Solar Infrastructure

Pic of Ida Auken  Ida Auken

Ida Auken, Denmark’s environment minister said in April 2012 that “In spite of our economic crisis, the green economy is not just one way forward; it is the only way forward.” Our survival as a species is dependent upon rapidly reducing the harm we are doing to the biosphere. Our economy is dependent upon a radically more efficient use of resources if we want to avoid economic chaos driven by resource scarcity. Our social wellbeing as a species is dependent upon greater social justice. As I have argued in countless blogs, articles and talks we need now more than ever to invest in the green economy. In the last blog I wrote about the need for the right kind of investment in UK infrastructure. David Weight’s multi-functional canal is just one of many of the lesser known but potentially exceptionally useful potential projects that might achieve carbon negative, truly sustainable economic growth.

As people who have come to many of my talks and classes over the years will know I passionately advocate investment in a basket of integrated technologies suitable for hot arid countries. The central technologies are concentrating solar power and solar desalination, either using Seawater Greenhouses or possibly other technologies.

I first heard about Seawater Greenhouses at a lecture given by Prof. Phil Harris at Garden Organic in August 2002. I was instantly bowled over by the vast potential of this ground breaking technology. In February 2011 I wrote a blog about them. For a decade now I have awaited developments with baited breath. After the initial small scale research projects in Tenerife, Abu Dhabi and Oman the first commercial scale project commenced in 2010 at Port Augusta in South Australia. Charlie Paton the genius who’d developed the idea assembled a team to do the first three projects. Philipp Saumweber joined the team for the commercial scale project in Australia. It soon became clear that there had been a falling out as the Australian project rebranded itself as Sundrop Farms and stopped using the term Seawater Greenhouse. Jonathan Margolis of the Observer visited Charlie Paton in London and Philipp Saumweber in Australia and got both sides of the story, and published a very interesting article in November.
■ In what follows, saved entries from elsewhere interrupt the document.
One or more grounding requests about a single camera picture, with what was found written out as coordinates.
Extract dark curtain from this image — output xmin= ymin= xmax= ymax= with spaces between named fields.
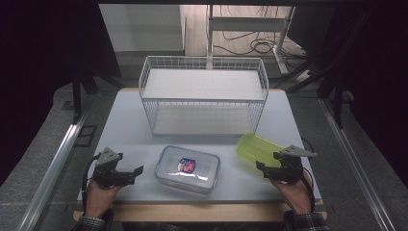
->
xmin=0 ymin=0 xmax=122 ymax=187
xmin=287 ymin=0 xmax=408 ymax=189

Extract black metal stand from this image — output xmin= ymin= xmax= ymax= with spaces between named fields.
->
xmin=70 ymin=62 xmax=126 ymax=125
xmin=285 ymin=57 xmax=355 ymax=130

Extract person's left hand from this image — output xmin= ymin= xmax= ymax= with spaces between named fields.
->
xmin=84 ymin=177 xmax=125 ymax=219

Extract clear lidded food container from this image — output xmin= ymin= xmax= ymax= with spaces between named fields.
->
xmin=154 ymin=145 xmax=221 ymax=195

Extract aluminium rail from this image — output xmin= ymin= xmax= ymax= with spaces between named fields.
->
xmin=319 ymin=97 xmax=397 ymax=231
xmin=14 ymin=95 xmax=94 ymax=231

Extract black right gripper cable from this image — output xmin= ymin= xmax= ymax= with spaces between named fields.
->
xmin=300 ymin=137 xmax=318 ymax=214

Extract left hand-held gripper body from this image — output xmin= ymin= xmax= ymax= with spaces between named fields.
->
xmin=91 ymin=146 xmax=129 ymax=189

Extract black floor cables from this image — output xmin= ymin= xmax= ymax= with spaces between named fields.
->
xmin=213 ymin=5 xmax=307 ymax=60

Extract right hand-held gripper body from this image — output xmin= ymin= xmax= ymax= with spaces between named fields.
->
xmin=272 ymin=144 xmax=318 ymax=186

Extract person's right hand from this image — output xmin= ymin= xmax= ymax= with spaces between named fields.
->
xmin=270 ymin=171 xmax=313 ymax=216

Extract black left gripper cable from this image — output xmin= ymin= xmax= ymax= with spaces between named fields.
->
xmin=81 ymin=153 xmax=102 ymax=214

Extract wooden table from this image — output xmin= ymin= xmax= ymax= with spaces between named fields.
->
xmin=72 ymin=87 xmax=328 ymax=223

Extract pale grey table mat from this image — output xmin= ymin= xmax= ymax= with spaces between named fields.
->
xmin=77 ymin=89 xmax=322 ymax=204

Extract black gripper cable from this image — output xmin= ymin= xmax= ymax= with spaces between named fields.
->
xmin=81 ymin=153 xmax=102 ymax=214
xmin=300 ymin=137 xmax=318 ymax=214

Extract yellow-green plastic lid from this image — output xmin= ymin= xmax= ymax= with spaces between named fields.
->
xmin=236 ymin=133 xmax=285 ymax=168

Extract white metal desk frame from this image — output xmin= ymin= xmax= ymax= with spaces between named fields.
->
xmin=206 ymin=4 xmax=296 ymax=76

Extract white wire shelf rack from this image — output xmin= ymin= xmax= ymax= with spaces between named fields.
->
xmin=138 ymin=55 xmax=269 ymax=137

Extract white cabinet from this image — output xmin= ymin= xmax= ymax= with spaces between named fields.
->
xmin=98 ymin=3 xmax=188 ymax=54

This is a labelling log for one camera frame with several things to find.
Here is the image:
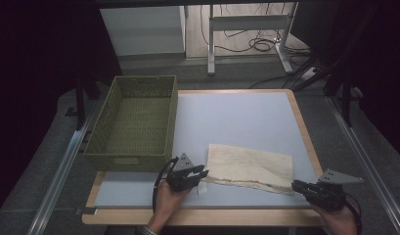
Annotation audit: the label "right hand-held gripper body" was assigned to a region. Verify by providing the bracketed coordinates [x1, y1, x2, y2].
[309, 168, 365, 212]

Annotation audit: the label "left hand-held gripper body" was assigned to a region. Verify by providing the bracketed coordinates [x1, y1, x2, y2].
[165, 152, 201, 193]

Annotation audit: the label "cream cloth towel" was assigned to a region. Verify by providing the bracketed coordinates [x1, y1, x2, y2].
[201, 143, 295, 196]

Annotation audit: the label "person's left hand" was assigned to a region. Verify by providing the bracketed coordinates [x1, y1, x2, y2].
[153, 180, 192, 227]

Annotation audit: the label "person's right hand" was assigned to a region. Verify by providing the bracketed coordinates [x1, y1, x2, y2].
[312, 203, 359, 235]

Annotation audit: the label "silver wristwatch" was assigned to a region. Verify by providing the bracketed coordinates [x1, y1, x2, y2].
[139, 225, 158, 235]

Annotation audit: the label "green woven basket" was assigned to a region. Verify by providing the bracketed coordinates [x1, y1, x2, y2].
[83, 74, 179, 173]

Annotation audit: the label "black tape strip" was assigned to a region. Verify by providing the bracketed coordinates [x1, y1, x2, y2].
[74, 206, 99, 216]

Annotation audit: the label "white power strip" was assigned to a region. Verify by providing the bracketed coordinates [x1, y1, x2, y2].
[299, 66, 321, 82]

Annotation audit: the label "dark metal stand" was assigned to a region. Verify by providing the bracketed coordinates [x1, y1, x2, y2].
[73, 77, 88, 131]

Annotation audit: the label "white cabinet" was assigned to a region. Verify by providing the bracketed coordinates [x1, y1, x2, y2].
[100, 5, 186, 57]

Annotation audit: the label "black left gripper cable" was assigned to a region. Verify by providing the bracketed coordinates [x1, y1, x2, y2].
[152, 156, 181, 214]

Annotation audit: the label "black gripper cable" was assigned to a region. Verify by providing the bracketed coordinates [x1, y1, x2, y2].
[343, 191, 364, 235]
[152, 156, 181, 214]

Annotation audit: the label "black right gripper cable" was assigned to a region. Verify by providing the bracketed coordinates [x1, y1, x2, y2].
[343, 191, 364, 235]

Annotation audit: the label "aluminium floor rail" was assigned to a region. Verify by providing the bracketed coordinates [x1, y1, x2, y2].
[26, 99, 103, 235]
[327, 95, 400, 235]

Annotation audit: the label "black floor cables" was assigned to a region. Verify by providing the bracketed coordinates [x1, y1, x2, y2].
[200, 3, 313, 58]

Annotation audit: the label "white metal desk frame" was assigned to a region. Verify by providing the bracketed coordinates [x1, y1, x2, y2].
[206, 2, 299, 77]

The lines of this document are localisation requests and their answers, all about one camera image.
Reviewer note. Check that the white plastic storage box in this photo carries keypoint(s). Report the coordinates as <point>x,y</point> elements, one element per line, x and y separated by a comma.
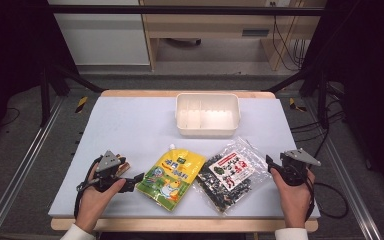
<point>206,116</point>

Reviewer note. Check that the black metal stand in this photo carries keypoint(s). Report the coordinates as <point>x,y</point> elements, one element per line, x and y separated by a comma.
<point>322,100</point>
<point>45,100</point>

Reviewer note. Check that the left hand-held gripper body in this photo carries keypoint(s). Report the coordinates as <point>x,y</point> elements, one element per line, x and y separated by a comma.
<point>105,166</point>

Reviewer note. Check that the white cabinet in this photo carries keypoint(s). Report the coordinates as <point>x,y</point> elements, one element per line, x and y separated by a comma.
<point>103,36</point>

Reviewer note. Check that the yellow green seasoning pouch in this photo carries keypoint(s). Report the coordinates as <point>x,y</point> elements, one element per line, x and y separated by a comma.
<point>170,176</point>

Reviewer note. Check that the person's left hand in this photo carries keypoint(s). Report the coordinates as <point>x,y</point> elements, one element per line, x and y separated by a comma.
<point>93,206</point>

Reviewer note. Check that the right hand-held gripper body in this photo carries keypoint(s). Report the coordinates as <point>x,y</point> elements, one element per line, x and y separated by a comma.
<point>295,166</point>

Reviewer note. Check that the yellow black tape strip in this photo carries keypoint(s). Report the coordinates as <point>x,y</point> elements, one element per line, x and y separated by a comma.
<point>295,105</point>
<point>81,104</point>

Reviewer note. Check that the clear bag of dried seaweed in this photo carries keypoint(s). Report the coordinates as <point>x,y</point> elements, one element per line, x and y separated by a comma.
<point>230,173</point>

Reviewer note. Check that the person's right hand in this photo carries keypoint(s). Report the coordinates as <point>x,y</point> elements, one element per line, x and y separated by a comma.
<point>293,203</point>

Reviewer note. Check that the dark curtain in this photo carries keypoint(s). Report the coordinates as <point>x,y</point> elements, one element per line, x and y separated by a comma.
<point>10,50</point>
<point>373,66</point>

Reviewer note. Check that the black horizontal frame bar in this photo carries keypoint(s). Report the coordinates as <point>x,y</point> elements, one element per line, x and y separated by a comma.
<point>180,10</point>

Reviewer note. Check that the light wooden desk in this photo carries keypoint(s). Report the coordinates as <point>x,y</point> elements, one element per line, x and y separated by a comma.
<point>206,25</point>

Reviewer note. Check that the small brown red box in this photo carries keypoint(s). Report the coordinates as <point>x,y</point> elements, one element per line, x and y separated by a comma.
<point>125,168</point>

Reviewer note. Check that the aluminium rail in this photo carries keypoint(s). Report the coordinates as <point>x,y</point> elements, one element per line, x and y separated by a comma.
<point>26,160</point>
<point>343,170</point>

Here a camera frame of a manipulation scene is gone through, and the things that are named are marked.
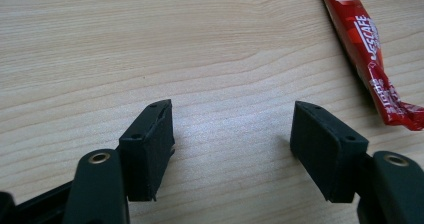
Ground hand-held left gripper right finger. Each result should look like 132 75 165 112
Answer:
289 100 370 204

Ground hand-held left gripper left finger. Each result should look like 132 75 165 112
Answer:
118 98 176 203

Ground red coffee stick packet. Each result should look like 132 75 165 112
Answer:
315 0 424 132

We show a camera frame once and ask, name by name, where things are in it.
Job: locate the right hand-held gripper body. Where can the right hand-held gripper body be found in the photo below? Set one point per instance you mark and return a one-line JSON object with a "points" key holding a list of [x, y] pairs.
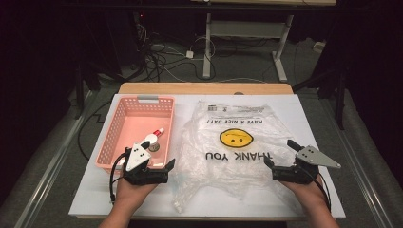
{"points": [[301, 172]]}

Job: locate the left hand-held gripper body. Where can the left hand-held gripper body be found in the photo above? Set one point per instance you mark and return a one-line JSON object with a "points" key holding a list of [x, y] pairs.
{"points": [[138, 156]]}

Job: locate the red and white ointment tube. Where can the red and white ointment tube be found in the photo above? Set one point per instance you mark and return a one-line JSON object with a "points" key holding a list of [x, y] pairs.
{"points": [[157, 132]]}

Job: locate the pink plastic basket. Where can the pink plastic basket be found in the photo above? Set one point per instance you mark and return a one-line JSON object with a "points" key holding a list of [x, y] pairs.
{"points": [[136, 123]]}

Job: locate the clear printed plastic bag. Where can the clear printed plastic bag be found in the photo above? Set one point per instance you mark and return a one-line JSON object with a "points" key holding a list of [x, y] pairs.
{"points": [[221, 177]]}

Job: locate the person's right hand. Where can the person's right hand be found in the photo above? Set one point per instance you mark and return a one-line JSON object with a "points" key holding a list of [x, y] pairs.
{"points": [[312, 194]]}

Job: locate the person's left hand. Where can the person's left hand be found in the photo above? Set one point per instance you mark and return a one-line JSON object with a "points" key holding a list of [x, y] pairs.
{"points": [[131, 194]]}

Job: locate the white board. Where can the white board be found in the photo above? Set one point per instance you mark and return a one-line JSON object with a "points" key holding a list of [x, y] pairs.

There are some amazingly exciting developments currently going on in the world of Seawater Greenhouses, solar desalination, concentrating solar power and some related technologies that I’ll write about over the next few weeks. Together they represent a future technological shift with as great a potential as the internal combustion engine had in its day, or the internet is currently having. These are just the kind of technologies we’ll need if we as a species are to escape the triple crises: the ecological crisis, the resource scarcity crisis and the economic crisis.